Some weeks ago, I made a great venture with some friends. We visited many places, mostly old mines, but I don't think any of them are really interesting enough to share here, except for this one. Just closed in 2006(I think) and now up for lease, it sits in the eerie silence of the high desert, slammed against the face of one of North America's great mountain ranges.
The maze of conveyor belts is mesmerizing, as is the network of steel grate walkways reaching skyward to over 120 feet. Lucky for us, the wind was calm enough not to entice the structure to sway. The mineral is p_erli_te, commonly used in products like mortar and ceiling tiles, and, oddly, beer filtration, as it expands greatly when heated 500-900˚C.
Looking back, I'm not sure why I blurred the mountains; it won't take a genius to find this place. Also I selected the wrong size when uploading the pictures, so sorry about that.
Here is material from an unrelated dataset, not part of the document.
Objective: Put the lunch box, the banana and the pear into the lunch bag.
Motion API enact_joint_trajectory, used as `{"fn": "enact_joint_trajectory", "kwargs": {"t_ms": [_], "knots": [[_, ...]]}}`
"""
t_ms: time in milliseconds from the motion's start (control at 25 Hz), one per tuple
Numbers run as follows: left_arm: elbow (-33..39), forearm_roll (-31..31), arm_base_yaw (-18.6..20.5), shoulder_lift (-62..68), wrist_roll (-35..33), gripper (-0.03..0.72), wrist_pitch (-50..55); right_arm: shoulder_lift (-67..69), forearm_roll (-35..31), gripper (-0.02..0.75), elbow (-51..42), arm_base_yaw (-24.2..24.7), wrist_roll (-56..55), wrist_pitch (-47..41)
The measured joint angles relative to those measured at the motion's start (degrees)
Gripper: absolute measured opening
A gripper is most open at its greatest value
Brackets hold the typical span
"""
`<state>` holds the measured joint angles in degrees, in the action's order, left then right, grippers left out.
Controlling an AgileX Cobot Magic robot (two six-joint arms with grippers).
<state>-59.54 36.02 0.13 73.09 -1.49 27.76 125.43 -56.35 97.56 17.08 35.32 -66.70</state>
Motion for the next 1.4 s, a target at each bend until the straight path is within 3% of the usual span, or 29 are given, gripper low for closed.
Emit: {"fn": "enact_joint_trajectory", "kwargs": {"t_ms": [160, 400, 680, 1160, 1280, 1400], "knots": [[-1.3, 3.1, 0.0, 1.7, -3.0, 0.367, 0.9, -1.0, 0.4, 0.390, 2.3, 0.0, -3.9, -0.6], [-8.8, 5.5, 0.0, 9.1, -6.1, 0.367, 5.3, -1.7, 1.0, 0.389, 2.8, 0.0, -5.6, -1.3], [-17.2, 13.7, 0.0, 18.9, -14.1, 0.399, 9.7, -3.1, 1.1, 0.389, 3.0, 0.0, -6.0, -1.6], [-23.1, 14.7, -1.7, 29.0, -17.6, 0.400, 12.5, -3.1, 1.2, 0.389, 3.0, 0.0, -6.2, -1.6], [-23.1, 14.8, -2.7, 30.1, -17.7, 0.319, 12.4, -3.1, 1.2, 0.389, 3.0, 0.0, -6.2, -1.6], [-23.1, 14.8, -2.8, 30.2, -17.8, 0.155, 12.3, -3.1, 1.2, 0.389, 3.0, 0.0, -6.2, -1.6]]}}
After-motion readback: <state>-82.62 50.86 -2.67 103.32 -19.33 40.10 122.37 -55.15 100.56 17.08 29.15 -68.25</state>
Kiln in front for heating the rock.
Heat pump.
Sifting mechanism for smaller rocks.
The two tallest silos.
Looking down from near the top. Adult playground!
P_erlite.
Bucket elevator on top of the silos.
Metal chaos
These big ducts laced this end of the mill, we couldn't figure out why.
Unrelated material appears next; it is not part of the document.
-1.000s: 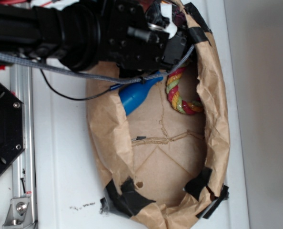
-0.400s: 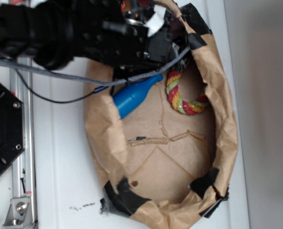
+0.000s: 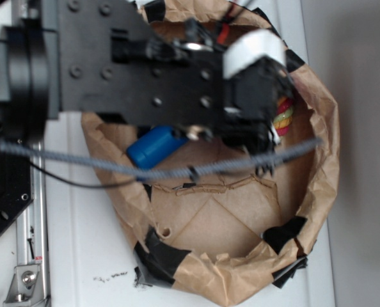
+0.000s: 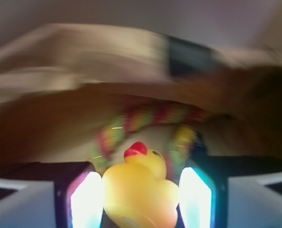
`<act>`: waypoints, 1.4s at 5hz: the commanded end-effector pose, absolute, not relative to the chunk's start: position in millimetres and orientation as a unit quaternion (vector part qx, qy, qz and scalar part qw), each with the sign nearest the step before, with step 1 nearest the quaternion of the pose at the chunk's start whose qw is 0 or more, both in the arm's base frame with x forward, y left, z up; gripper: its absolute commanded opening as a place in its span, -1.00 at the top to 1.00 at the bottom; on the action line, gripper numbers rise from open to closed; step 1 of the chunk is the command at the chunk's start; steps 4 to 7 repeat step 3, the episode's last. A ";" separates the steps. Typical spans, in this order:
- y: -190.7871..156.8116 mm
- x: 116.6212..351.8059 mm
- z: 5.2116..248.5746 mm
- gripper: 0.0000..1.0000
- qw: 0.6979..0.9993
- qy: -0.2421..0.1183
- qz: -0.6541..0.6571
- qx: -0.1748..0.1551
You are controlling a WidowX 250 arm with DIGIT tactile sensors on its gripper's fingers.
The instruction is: Grab the yellow duck.
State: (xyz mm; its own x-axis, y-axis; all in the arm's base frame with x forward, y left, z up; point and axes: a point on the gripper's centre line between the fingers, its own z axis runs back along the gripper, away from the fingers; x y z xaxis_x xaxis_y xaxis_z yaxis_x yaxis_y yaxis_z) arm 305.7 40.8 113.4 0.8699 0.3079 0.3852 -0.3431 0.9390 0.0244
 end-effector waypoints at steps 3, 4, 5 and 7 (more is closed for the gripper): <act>3.0 298.1 147.3 1.00 0.987 -0.160 0.020 0.011; 3.0 298.1 147.3 1.00 0.987 -0.160 0.020 0.011; 3.0 298.1 147.3 1.00 0.987 -0.160 0.020 0.011; 3.0 298.1 147.3 1.00 0.987 -0.160 0.020 0.011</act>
This is the hopper room, looking into one of the loading bays.
While origami-ing myself into the hopper room.
Dusty in here. The grating has a lot of holes in it, and below is a 20 foot fall into a hopper full of basically rock flour or gravel.
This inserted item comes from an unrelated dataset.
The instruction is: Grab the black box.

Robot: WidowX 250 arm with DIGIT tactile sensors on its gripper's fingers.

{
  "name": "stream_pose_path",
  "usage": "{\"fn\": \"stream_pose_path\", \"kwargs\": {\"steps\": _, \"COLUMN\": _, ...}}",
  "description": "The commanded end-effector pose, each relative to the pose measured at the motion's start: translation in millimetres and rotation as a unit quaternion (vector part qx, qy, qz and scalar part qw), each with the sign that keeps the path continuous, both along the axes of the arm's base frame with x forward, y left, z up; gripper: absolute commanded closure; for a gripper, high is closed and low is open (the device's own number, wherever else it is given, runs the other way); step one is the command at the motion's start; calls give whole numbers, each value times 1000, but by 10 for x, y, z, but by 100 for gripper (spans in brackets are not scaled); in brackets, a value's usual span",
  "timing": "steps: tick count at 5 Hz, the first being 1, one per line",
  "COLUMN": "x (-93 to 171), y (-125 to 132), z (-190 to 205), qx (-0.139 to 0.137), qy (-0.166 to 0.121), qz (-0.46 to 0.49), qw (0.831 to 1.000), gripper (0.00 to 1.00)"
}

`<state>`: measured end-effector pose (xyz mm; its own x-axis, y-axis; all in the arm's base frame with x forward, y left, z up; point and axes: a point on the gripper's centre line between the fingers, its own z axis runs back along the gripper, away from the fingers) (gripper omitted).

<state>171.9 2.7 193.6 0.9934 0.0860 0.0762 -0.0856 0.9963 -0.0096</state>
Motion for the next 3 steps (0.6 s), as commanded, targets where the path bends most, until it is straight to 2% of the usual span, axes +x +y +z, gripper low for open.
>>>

Up there is where the rock went in and through a grizzly, then on to the sifter and cone crusher. Above are pathways for the many control cables that came out of the office.
Command Central. Buttons, breakers, lots of 200,00 ampere fuses.
For starting crushers, conveyors, and everything else.
Cone crusher. Cone in the center rolls around, crushing the rock.
Hoppers and silos are still full! Hard to see, but that is product raining out of the bottom.
Filter socks. These filter air, presumably for dust control?
Superstructure.
Obligatory "My car on the loading ramp" shot.